Secara khusus di daerah Toba Ulos ini diberikan waktu acara selamatan Hamil 7 Bulan yang
diberikan oleh pihak hulahula kepada anaknya. Ulos ini juga diberikan kepada Pahompu (cucu)
yang baru lahir sebagai Parompa (gendongan) yang memiliki arti dan makna agar anak yang
baru lahir itu diiringi kelahiran anak yang selanjutnya, kemudian ulos ini juga diberikan untuk
pahompu (cucu) yang baru mendapat baptisan di gereja dan juga bisa dipakai sebagai
selendang.
Ulos Bolean
Ulos ini biasanya dipakai sebagai selendang pada acara-acara kedukaan.
Ulos Mangiring
Ulos ini dipakai sebagai selendang, Talitali, juga Ulos ini diberikan kepada anak cucu yang baru lahir
terutama anak pertama yang memiliki maksud dan tujuan sekaligus sebagai Simbol besarnya
keinginan agar si anak yang lahir baru kelak diiringi kelahiran anak yang seterusnya, Ulos ini juga
dapat dipergunakan sebagai Parompa (alat gendong) untuk anak.
Ulos Pinuncaan
Ulos ini terdiri dari lima bagian yang ditenun secara terpisah yang kemudian disatukan dengan rapi
hingga menjadi bentuk satu Ulos. Kegunaannya antara lain:
Dipakai dalam berbagai keperluan acara-acara dukacita maupun sukacita, dalam acara adat
ulos ini dipakai/disandang oleh Raja-raja Adat.
Dipakai oleh Rakyat Biasa selama memenuhi beberapa pedoman misalnya, pada pesta
perkawinan atau upacara adat dipakai oleh suhut sihabolonon/ Hasuhuton (tuan rumah).

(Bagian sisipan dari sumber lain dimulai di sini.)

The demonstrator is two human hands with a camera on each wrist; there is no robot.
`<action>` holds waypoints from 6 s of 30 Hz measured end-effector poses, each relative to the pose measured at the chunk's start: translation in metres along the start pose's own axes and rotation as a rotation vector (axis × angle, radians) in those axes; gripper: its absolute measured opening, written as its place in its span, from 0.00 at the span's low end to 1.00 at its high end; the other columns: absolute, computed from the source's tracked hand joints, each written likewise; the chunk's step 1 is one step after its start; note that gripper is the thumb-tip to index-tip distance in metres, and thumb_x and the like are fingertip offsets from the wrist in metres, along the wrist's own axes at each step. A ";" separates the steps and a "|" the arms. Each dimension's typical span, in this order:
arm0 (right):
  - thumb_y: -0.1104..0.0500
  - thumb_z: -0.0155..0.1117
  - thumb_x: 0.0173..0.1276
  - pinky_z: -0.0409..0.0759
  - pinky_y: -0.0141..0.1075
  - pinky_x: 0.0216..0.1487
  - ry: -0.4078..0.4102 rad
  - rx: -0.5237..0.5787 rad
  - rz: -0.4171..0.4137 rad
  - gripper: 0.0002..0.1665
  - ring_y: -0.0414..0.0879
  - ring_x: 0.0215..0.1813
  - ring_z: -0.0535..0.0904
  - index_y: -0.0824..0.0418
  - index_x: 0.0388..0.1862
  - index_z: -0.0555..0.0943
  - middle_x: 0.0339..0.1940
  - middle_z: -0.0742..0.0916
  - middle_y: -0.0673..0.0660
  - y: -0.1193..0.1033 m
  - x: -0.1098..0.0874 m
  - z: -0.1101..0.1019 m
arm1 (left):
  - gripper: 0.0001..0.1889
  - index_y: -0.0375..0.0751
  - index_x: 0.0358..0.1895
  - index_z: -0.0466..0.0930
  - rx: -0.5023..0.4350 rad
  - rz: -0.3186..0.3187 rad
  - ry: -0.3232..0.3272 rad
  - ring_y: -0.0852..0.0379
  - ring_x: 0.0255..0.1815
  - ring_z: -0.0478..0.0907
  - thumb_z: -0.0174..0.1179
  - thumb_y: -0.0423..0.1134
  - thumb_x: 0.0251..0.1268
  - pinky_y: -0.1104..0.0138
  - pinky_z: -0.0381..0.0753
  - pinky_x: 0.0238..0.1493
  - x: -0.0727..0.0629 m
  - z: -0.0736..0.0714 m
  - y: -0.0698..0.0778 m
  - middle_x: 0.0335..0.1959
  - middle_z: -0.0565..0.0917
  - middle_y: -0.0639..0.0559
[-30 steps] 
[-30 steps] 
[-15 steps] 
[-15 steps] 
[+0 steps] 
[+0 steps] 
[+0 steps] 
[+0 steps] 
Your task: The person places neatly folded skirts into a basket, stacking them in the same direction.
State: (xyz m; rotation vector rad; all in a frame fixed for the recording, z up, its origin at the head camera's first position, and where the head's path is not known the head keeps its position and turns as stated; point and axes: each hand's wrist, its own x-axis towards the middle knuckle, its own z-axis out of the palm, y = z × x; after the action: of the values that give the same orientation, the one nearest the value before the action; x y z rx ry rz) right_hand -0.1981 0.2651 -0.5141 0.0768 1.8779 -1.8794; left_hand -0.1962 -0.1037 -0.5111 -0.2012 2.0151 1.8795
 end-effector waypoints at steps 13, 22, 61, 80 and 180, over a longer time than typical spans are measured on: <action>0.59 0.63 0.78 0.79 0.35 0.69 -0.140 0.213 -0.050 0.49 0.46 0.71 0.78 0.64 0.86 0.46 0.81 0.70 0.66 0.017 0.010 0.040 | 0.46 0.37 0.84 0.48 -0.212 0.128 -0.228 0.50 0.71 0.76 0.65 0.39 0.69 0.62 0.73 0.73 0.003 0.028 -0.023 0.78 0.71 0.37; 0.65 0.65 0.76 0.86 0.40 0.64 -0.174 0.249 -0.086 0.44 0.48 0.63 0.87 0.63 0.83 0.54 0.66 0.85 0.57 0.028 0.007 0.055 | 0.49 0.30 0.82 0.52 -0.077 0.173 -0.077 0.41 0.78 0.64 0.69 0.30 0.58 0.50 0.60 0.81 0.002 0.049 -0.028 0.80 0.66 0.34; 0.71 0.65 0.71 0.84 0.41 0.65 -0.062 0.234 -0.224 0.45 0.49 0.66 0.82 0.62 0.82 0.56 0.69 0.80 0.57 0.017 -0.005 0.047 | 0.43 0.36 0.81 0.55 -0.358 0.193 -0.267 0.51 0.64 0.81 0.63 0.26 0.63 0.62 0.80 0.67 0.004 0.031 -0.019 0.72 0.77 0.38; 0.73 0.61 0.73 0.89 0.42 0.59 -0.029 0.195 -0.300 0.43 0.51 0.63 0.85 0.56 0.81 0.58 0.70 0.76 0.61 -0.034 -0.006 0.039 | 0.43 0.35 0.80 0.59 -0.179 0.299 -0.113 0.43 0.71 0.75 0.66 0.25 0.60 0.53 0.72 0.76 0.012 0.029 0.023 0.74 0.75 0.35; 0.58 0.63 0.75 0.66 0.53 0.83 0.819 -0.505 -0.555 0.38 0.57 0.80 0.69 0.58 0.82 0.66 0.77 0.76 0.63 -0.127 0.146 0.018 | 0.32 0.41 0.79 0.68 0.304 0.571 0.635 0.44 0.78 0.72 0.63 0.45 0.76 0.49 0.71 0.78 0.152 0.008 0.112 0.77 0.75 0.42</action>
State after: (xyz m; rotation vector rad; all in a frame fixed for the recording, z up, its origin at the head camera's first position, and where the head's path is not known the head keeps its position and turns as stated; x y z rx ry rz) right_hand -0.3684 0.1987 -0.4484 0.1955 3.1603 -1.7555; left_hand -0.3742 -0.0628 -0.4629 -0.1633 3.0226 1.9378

Kemudian pada waktu pesta besar dalam acara marpaniaran (kelompok istri dari
golongan hulahula), ulos ini juga dipakai/dililit sebagai kain/hohophohop oleh
keluarga hasuhuton (tuan rumah).
Ulos ini juga berfungsi sebagai Ulos Passamot pada acara Perkawinan. Ulos Passamot
diberikan oleh Orang tua pengantin perempuan (Hulahula) kepada kedua orang tua pengantin
dari pihak laki-laki (pangoli). Sebagai pertanda bahwa mereka telah sah menjadi saudara dekat.
Ulos Ragi Hotang
Ulos ini diberikan kepada sepasang pengantin yang sedang melaksanakan pesta adat yang disebut
dengan nama Ulos Hela. Pemberian ulos Hela memiliki makna bahwa orang tua pengantin
perempuan telah menyetujui putrinya dipersunting atau diperistri oleh laki-laki yang telah disebut
sebagai “Hela” (menantu). Pemberian ulos ini selalu disertai dengan memberikan mandar Hela
(Sarung Menantu) yang menunjukkan bahwa laki-laki tersebut tidak boleh lagi berperilaku layaknya
seorang laki-laki lajang tetapi harus berperilaku sebagai orang tua. Dan sarung tersebut dipakai dan
dibawa untuk kegiatan-kegiatan adat.
Ulos Tumtuman
Dipakai sebagai talitali yang bermotif dan dipakai oleh anak yang menunjukkan bahwa yang
bersangkutan adalah anak pertama dari hasuhutan (tuan rumah).
Ulos Tutur-Tutur
Ulos ini dipakai sebagai talitali (ikat kepala) dan sebagai Handehande (selendang) yang diberikan
oleh orang tua kepada anak-anaknya (keturunannya).